For historical reasons (space limitation) the WHO-DDE hierarchy for multi-ingredient drugs is different. The Preferred Name (record ending with 001) is the first trade name on the market for that specific composition, not the ingredient combination. Thus reporting on this level may represent the name of a product which was not administered at all. Further, every new salt version of the specific ingredient combination gets a new numeric identifier (Drecno), making data aggregation very challenging. The Uppsala Monitoring Center (UMC), as the WHO-DDE maintenance organization, recognizes these challenges and is proposing changes to the dictionary to facilitate accurate reporting and aggregation of data for WHO-DDE users.
To support the clinical trials and postmarketing use cases, one needs to know the active moiety of each drug product, since important drug-related safety signals typically correlate with this concept (e.g. tacrine-associated hepatotoxicity). The moiety can be derived if the active ingredient is known. Since some drug products are combination drugs containing two or more active ingredients / active moieties, it is important to identify each active moiety present in any multi-ingredient drug product. Drug-related safety signals sometimes also correlate with the pharmacologic class (“class effect,” e.g. bone fractures associated with proton pump inhibitors); therefore, one also needs to know the pharmacologic class of each product or of its active moiety. Pharmacologic class is itself a complex concept made up of other concepts such as mechanism of action, physiologic effect, or chemical structure. A single active moiety may have more than one recognized or clinically meaningful pharmacologic class. This gives rise to potentially 1:many:many relationships (Product:ActiveMoiety:PharmClass; see Figure below).

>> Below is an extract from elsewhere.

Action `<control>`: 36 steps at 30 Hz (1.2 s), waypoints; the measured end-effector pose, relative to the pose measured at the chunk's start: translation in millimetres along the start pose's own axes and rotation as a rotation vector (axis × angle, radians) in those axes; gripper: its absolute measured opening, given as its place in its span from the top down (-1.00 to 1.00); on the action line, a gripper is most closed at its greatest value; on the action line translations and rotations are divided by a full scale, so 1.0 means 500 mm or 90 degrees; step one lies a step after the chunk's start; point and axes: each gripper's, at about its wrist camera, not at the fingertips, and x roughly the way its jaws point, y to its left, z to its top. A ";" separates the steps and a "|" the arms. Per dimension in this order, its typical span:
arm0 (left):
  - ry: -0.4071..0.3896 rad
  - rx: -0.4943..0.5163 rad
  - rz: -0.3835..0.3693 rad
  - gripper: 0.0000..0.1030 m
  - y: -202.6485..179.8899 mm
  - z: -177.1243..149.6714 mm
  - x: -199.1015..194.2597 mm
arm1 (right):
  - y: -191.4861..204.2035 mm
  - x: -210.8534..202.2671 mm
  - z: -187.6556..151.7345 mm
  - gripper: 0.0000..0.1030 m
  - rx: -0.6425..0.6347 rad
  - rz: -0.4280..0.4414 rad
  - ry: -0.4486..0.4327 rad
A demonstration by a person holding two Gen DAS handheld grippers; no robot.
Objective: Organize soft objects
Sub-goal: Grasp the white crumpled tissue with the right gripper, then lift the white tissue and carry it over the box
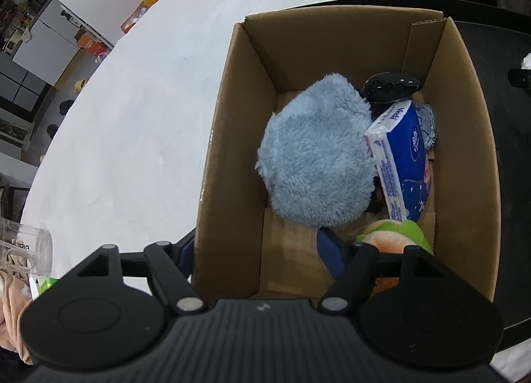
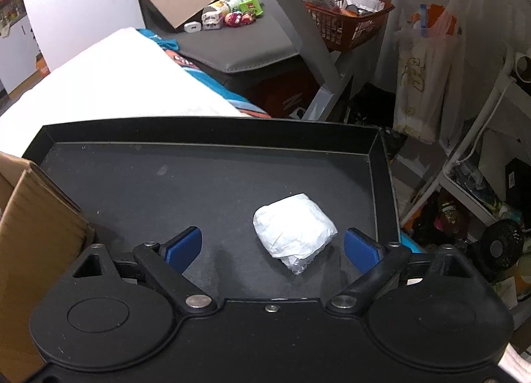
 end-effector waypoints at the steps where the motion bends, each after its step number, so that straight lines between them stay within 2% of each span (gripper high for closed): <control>1: 0.001 0.000 0.000 -0.40 0.004 0.002 0.002 | 0.001 0.002 0.000 -0.80 -0.002 0.001 0.002; 2: 0.001 0.000 -0.001 -0.40 0.004 0.003 0.003 | 0.000 0.003 0.000 -0.75 -0.004 0.001 0.001; 4: 0.003 -0.001 -0.003 -0.40 0.003 0.005 0.002 | -0.002 0.002 0.000 -0.51 -0.005 0.007 -0.004; 5: 0.002 -0.002 -0.003 -0.40 0.003 0.005 0.002 | -0.003 0.003 -0.001 -0.12 -0.006 0.010 0.002; 6: 0.002 -0.002 -0.003 -0.40 0.004 0.005 0.002 | -0.005 0.006 -0.001 0.01 -0.006 0.015 0.014; 15: -0.008 0.002 -0.019 -0.40 0.011 -0.011 -0.009 | -0.001 -0.028 -0.007 0.02 -0.018 0.017 -0.005; 24: -0.026 -0.010 -0.043 -0.40 0.035 -0.034 -0.026 | -0.009 -0.094 -0.016 0.02 -0.013 0.029 -0.014; 36: -0.048 -0.028 -0.073 -0.40 0.072 -0.051 -0.040 | 0.033 -0.194 -0.005 0.02 -0.073 0.041 -0.051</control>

|Key Product Information from a Drug Dictionary|
A standard drug dictionary should support the validation and coding of each reported drug product by its name and active ingredient(s), or by the active ingredient(s) when that is the only available information. A standard drug dictionary should further support the reporting and/or easy look-up of active moiety and pharmacologic class information for each drug product.
Identifying the pharmacologic class information for each drug product is not always straightforward because there may be multiple classes, and there is no concept of a primary default pharmacologic class. When the indication for a product use is known, this may provide information for selecting a class, but the product’s activity may always be considered as part of another assigned class. It is therefore useful to know all the pharmacologic classes associated with a drug product.